Born in Osaka, Japan in 1969, Toshiaki Toyoda was a childhood chess prodigy and trained to be a professional player from the age of nine years old. Through that time, though, he was an avid cinemagoer, and when he was seventeen, he gave up chess to pursue a career in film.
His first breakthrough came when he started working for producer Genjiro Arato and had the opportunity to co-write the script for a film called Ôte (1991), directed by Junji Sakamoto, for whom Toyoda professes a lot of admiration.
From there, it was only a short step to directing his own film, but it wasn’t until seven years after Ôte, in 1998, that his first feature was released. Pornostar (aka Tokyo Rampage) is a violent, nihilistic revenge tale, as an enigmatic young man (Chihara Junia) goes on a killing spree, finding and dispatching any yakuza he can find. It won Toyoda the Directors Guild of Japan ‘New Directors Award’ and set the template for the rest of his work: bleak, uncompromising, and bloody.
In a surprising digression, Toyoda decided to film a documentary for his second film. Unchain (2000) follows the career of the Japanese boxer Unchain Kaji, who retired due to an eye injury having never won a fight. It is a difficult watch, as the lack of success in Unchain’s boxing career carries over into his life after it.
Blue Spring (2001), based on the manga by Taiyō Matsumoto, was Toyoda’s third film, and it picked up on a lot of the stylistic threads of Pornostar. Its characters, a gang of schoolboys vying for control over each other, are just as disassociated with their surroundings as the young yakuza-killer. In this case, violence seems just as inevitable.
Jumping forward in Toyoda’s career, we see remarkable similarities between Blue Spring and his latest film, Crows Explode (2014). Like the former, Crows Explode is based on a well-loved manga, which also tells the story of teenage schoolchildren violently trying to assert their control over each other. In this case, however, the pressure on Toyoda was increased considerably, as the previous two films in the Crows trilogy were directed by Takashi Miike (Crows Zero in 2007 and Crows Zero 2 in 2009).
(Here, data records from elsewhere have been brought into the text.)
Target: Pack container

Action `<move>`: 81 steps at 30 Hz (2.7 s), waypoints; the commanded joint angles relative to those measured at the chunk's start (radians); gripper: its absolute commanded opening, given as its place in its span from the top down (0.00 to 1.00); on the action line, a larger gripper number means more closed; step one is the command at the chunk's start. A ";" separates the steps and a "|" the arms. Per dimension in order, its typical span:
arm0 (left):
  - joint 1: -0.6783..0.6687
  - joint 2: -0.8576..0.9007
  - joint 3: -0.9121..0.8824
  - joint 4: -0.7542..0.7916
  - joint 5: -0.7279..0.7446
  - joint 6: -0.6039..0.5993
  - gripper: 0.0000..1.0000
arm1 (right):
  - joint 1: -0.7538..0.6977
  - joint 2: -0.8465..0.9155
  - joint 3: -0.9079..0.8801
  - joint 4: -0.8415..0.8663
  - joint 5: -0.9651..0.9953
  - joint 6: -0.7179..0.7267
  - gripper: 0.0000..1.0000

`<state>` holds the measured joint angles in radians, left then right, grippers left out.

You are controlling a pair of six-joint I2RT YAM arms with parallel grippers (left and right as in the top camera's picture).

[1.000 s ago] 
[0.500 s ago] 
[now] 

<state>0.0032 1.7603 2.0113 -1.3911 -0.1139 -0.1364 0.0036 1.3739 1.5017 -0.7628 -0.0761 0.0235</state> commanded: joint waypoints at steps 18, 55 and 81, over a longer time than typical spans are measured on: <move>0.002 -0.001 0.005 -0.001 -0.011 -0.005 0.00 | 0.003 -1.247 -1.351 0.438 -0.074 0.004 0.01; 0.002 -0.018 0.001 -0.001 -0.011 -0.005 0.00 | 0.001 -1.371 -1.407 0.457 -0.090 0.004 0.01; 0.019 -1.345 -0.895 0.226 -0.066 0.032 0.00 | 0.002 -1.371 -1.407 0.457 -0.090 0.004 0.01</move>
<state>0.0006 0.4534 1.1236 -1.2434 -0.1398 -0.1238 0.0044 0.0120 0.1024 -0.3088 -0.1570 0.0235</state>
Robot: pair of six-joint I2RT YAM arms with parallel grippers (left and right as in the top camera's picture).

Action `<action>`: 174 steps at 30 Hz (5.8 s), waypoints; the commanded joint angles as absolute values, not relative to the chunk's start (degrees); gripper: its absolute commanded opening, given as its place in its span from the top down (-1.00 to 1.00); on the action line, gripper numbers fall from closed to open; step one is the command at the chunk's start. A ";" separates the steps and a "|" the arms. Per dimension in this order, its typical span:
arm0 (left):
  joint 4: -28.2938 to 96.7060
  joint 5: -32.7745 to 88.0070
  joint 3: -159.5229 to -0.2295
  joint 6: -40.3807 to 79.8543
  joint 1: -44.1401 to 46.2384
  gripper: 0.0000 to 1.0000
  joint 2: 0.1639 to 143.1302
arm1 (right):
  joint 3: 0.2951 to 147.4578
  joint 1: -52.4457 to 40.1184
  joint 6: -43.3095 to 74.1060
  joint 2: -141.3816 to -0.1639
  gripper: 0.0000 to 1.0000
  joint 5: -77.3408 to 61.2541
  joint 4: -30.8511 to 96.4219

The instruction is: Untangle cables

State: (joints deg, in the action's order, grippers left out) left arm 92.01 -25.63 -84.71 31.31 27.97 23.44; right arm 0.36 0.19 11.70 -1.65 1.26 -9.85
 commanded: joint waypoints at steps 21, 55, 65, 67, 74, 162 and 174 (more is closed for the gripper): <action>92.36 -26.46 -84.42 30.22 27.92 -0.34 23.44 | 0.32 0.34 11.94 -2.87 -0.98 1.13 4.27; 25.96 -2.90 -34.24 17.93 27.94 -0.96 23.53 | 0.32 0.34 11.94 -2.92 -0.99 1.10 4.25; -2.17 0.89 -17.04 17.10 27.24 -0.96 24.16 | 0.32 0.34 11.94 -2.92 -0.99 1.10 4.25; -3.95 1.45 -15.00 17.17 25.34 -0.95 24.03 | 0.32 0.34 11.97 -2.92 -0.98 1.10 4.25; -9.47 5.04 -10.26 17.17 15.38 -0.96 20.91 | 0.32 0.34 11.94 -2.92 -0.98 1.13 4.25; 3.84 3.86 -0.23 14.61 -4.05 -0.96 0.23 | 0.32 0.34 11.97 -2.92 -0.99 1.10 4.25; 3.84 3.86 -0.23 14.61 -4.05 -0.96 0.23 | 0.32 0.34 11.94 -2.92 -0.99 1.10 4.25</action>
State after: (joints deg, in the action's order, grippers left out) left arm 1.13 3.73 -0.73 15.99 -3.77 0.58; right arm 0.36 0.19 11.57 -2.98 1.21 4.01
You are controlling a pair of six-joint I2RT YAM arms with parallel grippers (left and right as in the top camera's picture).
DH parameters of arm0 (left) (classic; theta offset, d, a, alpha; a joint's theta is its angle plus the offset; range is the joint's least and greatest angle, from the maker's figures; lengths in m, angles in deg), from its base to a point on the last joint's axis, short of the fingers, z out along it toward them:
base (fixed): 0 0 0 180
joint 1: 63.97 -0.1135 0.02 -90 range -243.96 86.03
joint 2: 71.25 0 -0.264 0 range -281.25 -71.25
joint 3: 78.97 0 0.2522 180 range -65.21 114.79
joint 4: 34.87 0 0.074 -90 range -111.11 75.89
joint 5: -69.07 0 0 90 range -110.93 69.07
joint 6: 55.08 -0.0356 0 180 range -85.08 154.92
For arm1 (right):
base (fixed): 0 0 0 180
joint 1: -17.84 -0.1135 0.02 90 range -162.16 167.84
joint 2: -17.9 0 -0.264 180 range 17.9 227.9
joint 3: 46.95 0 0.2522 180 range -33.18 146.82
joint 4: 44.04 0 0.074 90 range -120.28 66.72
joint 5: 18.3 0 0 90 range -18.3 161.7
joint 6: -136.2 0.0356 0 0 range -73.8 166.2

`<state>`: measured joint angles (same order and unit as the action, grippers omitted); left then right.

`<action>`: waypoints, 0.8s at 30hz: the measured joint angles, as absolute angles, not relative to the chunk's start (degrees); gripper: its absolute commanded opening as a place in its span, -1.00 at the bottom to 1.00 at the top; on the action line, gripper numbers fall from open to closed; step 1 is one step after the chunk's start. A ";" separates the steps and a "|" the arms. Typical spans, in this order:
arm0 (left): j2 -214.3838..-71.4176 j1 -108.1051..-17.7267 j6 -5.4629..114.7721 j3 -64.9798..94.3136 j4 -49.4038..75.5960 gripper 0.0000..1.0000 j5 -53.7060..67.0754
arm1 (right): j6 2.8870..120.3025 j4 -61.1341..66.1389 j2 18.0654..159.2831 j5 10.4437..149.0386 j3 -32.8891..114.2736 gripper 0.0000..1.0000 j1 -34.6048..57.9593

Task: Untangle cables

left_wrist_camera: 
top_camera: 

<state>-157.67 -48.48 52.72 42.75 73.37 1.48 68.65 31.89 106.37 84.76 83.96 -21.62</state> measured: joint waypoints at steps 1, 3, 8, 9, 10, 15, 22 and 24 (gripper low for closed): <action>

Toyoda had big shoes to fill.
In the end, Crows Explode is an intense, frenetic action film that celebrates its comic-book origins. By the time he made it, Toyoda had eight films under his belt, some of which (like Unchain and Blue Spring) laid the foundations for what has been his biggest project to date.
Toyoda has faced some difficulties of his own, having been arrested in 2005 for possession of a controlled substance. He subsequently found it all but impossible to make a film in Japan, so it was four years after Hanging Garden (2005), the film that was just about to be released when Toyoda was arrested, that he made The Blood of Rebirth (2009). As the self-referential title suggests, The Blood of Rebirth did act as a new start for Toyoda, and what better way to announce his return than to contribute to one of the most enduring traditions of Japanese cinema, the jidaigeki. His medieval story of revenge evokes that of the young yakuza-killer in Pornostar, and its supernatural element pays homage to such legends of the past as Kenji Mizoguchi and Kaneto Shindo.
To date, Toyoda’s work remains thinly distributed outside of Japan. Crows Explode has seen a home video release in France and Third Window Films have put together an outstanding boxset of three of the director’s early works, Pornostar, Unchain and 9 Souls. Hopefully, these are only the first of many of his films to find the audience that they deserve.
Perhaps in an attempt to zero in on its violent style, Pornostar was renamed Tokyo Rampage by its American distributors. Despite its lack of subtlety, the alternative title is an apt summation of a film that is driven by rage from start to finish. A mysterious young man goes on the rampage for reasons unknown, leaving a bloody trail of dead yakuza behind him. Toshiaki Toyoda’s debut feature set the template for the rest of his work, including the choice of buzzing, perfectly-balanced soundtrack.
Toyoda’s latest film attempts to follow in the footsteps of a hero of Japanese cinema, Takashi Miike, who directed the first two films in the Crows trilogy, adapted from the manga by Hiroshi Takahashi. Toyoda is up to the task, as Crows Explode is a fast-paced, action-packed sequel that evokes memories of his earlier, narratively similar Blue Spring.
Nine convicts escape from their prison in this, Toyoda’s fourth film, and his penultimate one before an unintended hiatus from film-making. In hindsight, the subject matter of 9 Souls is somewhat ironic given Toyoda’s own difficulties with the law, but it is nevertheless one of his most striking films. The bloody, uncompromising style of his debut, Pornostar, is in effect once again here, as each of the convicts – all well-defined characters – handle their unfinished business.
Unchain Kaji is the definitive underdog. Toyoda follows his boxing career over four years, until he is forced to retire due to an eye injury, having never won a fight. The director shows his versatility with Unchain, which followed his striking debut, Pornostar. To date, it remains the only feature documentary Toyoda has made but it shows that he is adept at telling real stories as well as fictional ones.